:: Work task ::
Beneath this instruction is a listing; print exactly the lines in it starting at the line that contains "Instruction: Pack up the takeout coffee" and going through the line that contains "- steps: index".

:: Records shown ::
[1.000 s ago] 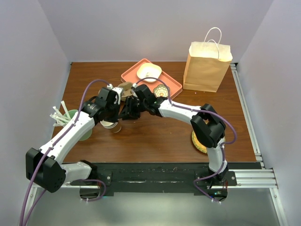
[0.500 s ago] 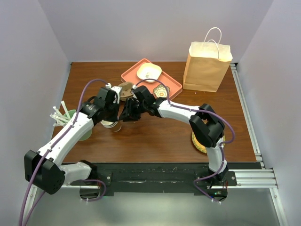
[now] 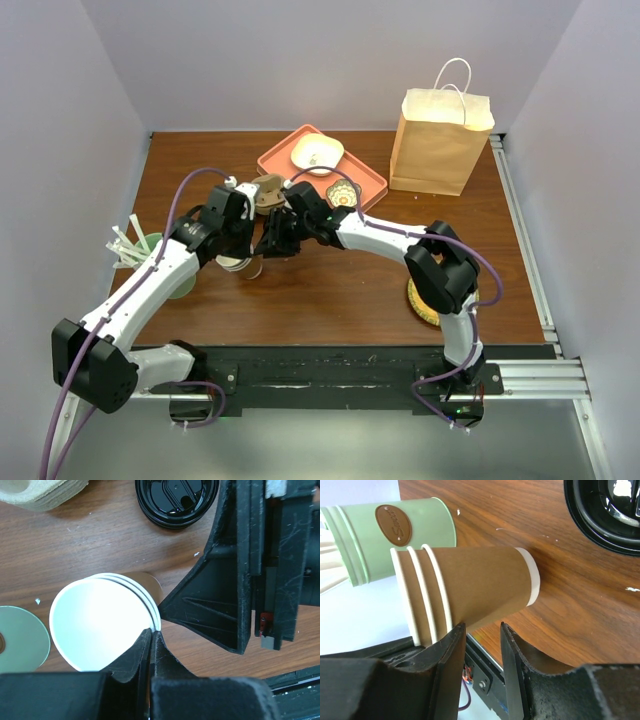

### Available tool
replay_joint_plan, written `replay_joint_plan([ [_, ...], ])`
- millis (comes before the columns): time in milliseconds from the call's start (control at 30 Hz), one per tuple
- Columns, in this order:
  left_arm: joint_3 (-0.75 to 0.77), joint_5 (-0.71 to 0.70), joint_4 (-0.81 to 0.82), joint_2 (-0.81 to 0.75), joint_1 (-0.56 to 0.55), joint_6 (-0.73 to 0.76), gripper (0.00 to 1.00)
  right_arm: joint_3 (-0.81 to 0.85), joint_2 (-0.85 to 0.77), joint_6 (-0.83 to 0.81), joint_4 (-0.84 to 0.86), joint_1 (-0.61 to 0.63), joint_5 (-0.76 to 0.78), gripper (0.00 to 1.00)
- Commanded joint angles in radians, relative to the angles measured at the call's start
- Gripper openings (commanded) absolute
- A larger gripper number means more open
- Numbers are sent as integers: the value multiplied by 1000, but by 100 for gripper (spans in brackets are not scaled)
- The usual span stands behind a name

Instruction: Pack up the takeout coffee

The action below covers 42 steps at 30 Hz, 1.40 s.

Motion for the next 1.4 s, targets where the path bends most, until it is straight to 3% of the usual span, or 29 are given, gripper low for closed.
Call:
replay_joint_plan([
  [0,-12,-2,46,-16,-1,-9,0,22,-80,-8,1,2,30,38],
  [633,-21,15,54,-22,-1,-9,0,7,-77,32,100,-1,-20,34],
  [1367,11,35,69,-18,-1,-32,0,-5,-37,19,70,6,-6,34],
])
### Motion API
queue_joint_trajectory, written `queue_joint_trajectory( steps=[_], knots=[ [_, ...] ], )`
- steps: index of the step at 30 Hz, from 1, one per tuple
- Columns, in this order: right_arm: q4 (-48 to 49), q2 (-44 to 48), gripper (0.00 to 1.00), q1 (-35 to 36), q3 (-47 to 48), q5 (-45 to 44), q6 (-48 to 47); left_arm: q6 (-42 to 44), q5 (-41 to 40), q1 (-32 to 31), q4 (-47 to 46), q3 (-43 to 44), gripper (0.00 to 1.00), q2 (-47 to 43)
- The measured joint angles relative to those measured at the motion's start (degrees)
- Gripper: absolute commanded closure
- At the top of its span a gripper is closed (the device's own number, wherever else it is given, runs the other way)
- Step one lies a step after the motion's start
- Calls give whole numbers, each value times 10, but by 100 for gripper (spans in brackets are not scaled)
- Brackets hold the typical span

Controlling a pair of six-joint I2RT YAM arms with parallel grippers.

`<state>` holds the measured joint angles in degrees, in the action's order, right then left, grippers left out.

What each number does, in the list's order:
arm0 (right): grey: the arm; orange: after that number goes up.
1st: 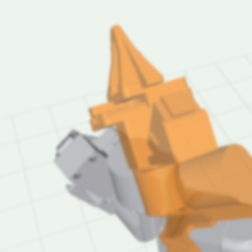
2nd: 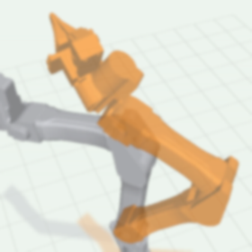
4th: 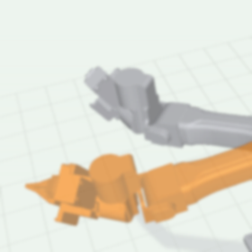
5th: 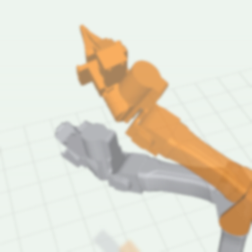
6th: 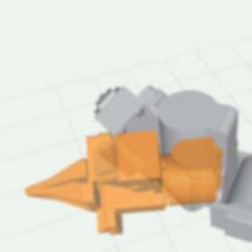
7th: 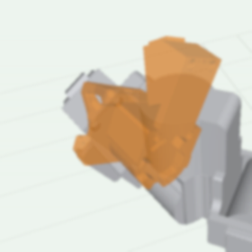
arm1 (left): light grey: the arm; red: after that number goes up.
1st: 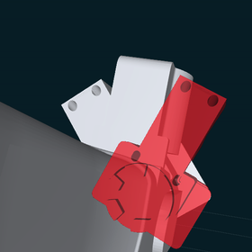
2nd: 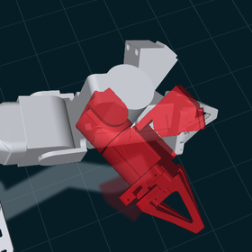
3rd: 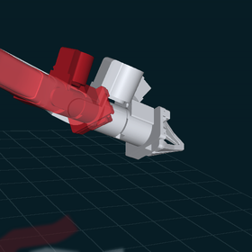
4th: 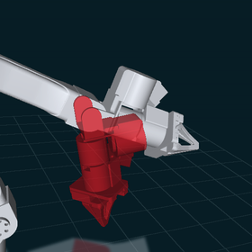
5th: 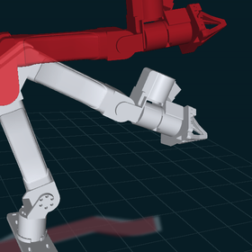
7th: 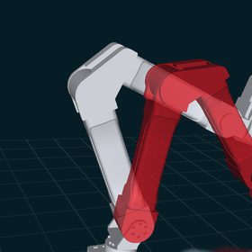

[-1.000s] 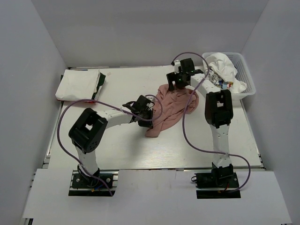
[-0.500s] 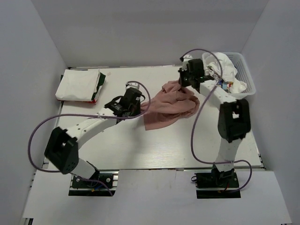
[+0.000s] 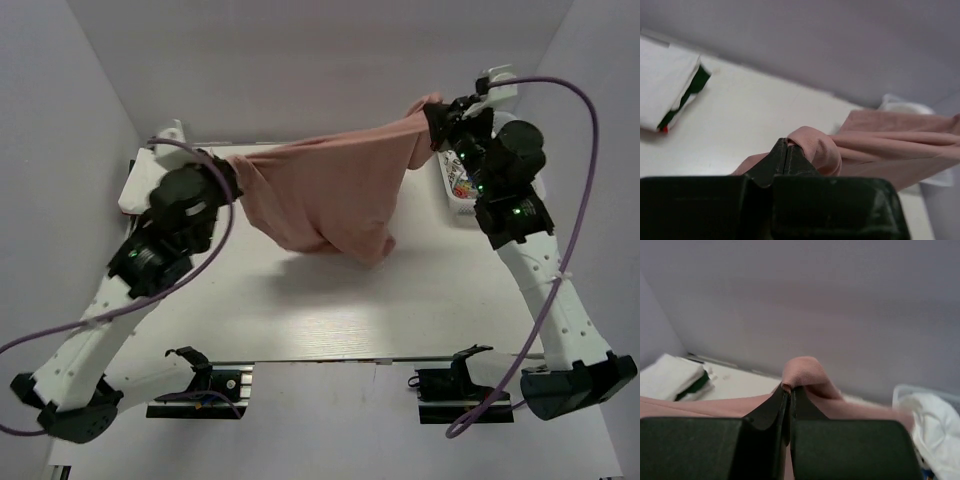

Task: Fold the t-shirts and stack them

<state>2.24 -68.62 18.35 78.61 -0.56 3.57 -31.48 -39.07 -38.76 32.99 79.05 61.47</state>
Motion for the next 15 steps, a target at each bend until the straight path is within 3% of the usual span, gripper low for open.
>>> queue_joint_trajectory(
  steps=[4,10,15],
  knots=[
    [-41,15,100,4,103,42,5,60,37,-6,-42,59,100,-75],
    [-117,29,100,6,310,128,8,131,160,-8,-58,175,100,-126],
    [-134,72,100,6,363,178,17,174,249,-8,-43,284,100,-113]
  ],
)
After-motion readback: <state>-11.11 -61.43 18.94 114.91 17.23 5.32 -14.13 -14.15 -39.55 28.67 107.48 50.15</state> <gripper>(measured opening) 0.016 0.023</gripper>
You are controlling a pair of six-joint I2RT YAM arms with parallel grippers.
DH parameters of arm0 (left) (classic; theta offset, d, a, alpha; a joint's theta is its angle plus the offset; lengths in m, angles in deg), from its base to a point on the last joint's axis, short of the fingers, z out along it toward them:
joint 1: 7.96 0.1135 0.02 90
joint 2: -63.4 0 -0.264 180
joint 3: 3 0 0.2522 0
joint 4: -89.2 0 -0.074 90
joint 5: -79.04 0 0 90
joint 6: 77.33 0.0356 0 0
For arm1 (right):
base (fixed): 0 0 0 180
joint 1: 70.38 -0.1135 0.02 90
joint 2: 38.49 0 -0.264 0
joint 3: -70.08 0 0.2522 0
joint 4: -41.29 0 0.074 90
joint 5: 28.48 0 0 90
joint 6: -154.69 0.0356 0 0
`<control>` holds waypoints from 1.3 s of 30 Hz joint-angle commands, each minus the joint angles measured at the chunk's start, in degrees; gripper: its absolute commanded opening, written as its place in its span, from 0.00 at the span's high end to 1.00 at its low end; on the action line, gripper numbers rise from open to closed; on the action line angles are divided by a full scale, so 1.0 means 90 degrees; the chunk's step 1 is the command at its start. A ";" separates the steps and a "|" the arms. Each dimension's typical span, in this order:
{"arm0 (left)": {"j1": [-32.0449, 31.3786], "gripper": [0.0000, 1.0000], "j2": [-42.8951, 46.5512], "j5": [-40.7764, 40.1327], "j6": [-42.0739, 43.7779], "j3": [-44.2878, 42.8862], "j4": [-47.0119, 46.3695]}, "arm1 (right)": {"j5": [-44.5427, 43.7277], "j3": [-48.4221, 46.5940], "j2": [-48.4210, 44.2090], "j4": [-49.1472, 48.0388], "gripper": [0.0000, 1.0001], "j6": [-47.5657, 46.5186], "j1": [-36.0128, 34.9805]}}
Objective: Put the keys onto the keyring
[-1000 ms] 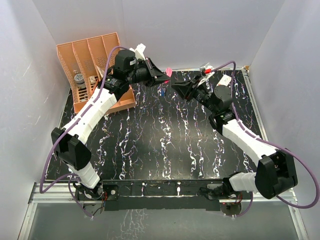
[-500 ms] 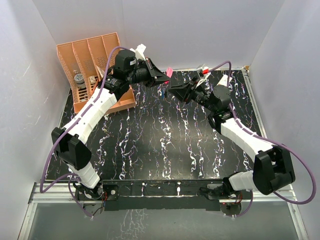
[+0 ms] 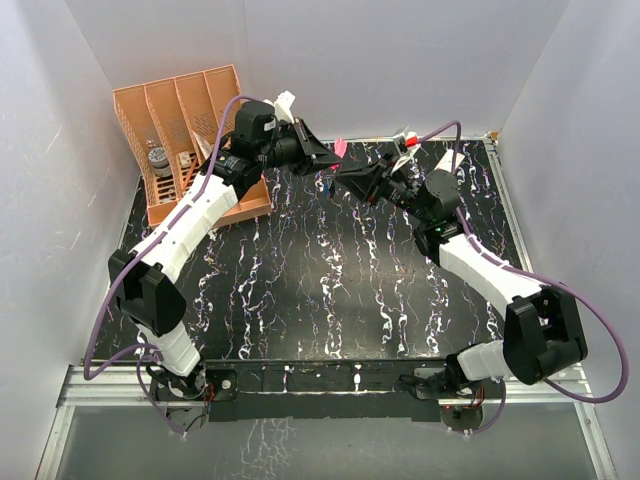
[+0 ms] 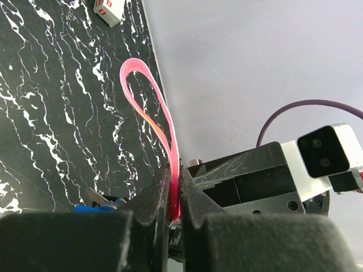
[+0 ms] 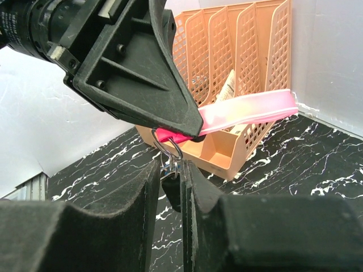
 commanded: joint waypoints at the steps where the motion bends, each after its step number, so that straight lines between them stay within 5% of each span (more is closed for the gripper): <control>1: -0.0011 1.00 0.0138 0.0304 -0.0065 -0.0102 -0.0077 | 0.0077 -0.0324 0.0078 -0.0441 0.81 0.0073 0.0009; 39: -0.0147 1.00 0.0172 0.0287 -0.0072 -0.0011 0.0009 | -0.0092 -0.0406 0.0195 -0.0677 0.85 0.0173 0.0005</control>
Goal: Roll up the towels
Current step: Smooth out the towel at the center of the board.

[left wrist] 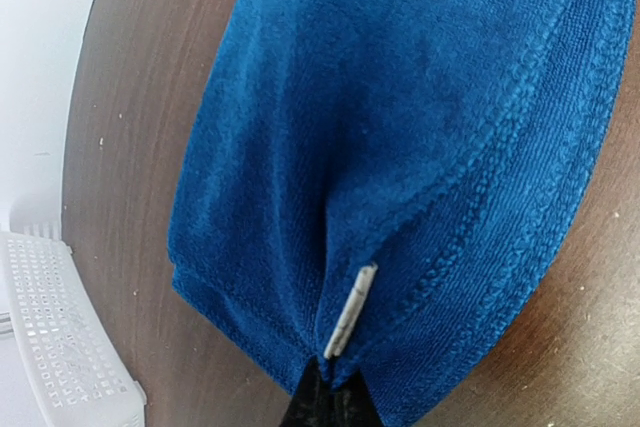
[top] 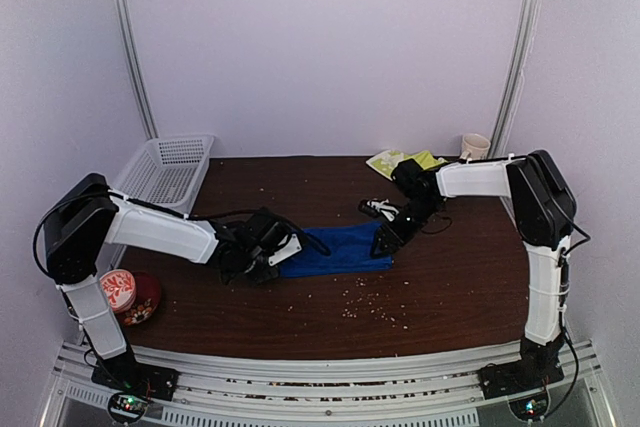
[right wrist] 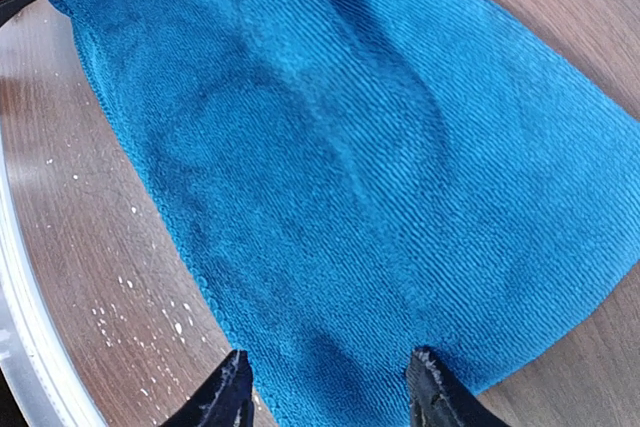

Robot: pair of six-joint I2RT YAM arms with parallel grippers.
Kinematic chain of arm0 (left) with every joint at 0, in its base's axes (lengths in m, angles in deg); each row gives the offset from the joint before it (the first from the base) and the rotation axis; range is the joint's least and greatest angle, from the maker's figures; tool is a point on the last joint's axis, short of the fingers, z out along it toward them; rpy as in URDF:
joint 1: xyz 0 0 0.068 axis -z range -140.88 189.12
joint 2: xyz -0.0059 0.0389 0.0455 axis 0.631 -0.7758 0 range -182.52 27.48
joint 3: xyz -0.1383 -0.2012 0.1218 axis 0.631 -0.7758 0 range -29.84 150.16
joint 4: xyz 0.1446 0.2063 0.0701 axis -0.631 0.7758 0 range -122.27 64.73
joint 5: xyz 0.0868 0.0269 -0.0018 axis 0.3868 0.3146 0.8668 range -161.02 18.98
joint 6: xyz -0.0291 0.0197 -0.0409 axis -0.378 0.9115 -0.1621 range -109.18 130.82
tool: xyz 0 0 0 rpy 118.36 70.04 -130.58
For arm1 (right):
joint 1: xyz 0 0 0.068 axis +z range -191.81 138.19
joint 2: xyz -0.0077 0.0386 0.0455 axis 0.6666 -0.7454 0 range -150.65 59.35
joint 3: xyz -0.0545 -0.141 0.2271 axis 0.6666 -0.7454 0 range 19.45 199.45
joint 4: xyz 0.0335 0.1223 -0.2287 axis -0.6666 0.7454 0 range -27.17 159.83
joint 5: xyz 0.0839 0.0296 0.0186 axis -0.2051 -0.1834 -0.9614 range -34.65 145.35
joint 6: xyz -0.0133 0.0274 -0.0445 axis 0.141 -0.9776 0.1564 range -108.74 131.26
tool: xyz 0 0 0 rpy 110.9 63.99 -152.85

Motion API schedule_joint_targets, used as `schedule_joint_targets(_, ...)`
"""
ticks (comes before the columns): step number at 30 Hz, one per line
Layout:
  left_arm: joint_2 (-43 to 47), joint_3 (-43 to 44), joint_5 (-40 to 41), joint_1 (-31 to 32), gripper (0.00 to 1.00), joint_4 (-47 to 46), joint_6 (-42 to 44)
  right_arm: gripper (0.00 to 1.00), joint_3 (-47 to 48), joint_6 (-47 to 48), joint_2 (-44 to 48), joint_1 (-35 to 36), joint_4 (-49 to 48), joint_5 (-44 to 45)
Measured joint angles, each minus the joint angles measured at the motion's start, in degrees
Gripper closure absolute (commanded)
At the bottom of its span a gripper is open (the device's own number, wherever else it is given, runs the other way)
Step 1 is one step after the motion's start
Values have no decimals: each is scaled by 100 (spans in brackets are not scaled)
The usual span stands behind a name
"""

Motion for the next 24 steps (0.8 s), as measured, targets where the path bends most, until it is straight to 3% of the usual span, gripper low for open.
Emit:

:: Answer to the problem ::
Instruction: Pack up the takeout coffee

The action below covers 42 steps at 30 Hz, 1.40 s.

Motion for the next 1.4 s, targets where the path bends most, until it is straight to 3% of the usual span, or 29 are given, gripper low for closed.
Call:
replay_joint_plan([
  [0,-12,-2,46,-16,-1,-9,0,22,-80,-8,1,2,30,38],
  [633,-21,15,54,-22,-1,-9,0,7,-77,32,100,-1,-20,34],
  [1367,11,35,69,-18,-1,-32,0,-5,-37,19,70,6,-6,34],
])
### Motion API
queue_joint_trajectory, written `queue_joint_trajectory( steps=[_], knots=[ [_, ...] ], )`
- steps: index of the step at 30 Hz, from 1, one per tuple

The response has been given in full.